Required work =
Show me every line in the listing that has the word "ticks".

[Opening Material provided section]

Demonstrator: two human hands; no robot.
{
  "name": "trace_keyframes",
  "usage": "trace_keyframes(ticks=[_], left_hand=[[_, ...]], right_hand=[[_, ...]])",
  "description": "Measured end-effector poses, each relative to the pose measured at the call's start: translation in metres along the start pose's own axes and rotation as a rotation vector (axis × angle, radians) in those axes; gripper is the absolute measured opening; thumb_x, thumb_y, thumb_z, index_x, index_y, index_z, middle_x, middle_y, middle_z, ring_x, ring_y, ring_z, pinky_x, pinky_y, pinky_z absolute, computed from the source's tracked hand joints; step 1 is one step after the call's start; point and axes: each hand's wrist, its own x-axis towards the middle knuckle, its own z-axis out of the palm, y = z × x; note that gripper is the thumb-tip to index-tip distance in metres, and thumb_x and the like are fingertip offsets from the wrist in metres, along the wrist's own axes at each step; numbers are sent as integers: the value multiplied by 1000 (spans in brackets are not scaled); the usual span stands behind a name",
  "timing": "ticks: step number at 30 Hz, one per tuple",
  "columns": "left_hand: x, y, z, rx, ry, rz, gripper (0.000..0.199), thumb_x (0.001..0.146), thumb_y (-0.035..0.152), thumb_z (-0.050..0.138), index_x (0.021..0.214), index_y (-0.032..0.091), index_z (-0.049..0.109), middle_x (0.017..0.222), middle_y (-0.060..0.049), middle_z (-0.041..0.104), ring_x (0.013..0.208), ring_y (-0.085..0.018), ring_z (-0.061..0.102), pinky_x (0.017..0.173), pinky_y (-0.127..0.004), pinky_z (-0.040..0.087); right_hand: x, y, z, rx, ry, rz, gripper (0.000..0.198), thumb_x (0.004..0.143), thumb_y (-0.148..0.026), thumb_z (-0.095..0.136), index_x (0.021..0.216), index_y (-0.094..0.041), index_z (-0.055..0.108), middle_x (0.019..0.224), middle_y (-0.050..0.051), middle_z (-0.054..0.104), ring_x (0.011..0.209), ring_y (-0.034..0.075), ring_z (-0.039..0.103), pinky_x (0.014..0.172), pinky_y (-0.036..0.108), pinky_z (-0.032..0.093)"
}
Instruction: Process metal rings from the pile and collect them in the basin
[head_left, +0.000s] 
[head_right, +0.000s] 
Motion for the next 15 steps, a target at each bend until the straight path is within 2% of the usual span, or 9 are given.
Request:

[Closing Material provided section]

Final answer =
  "usage": "trace_keyframes(ticks=[_], left_hand=[[_, ...]], right_hand=[[_, ...]])",
  "timing": "ticks: step number at 30 Hz, one per tuple",

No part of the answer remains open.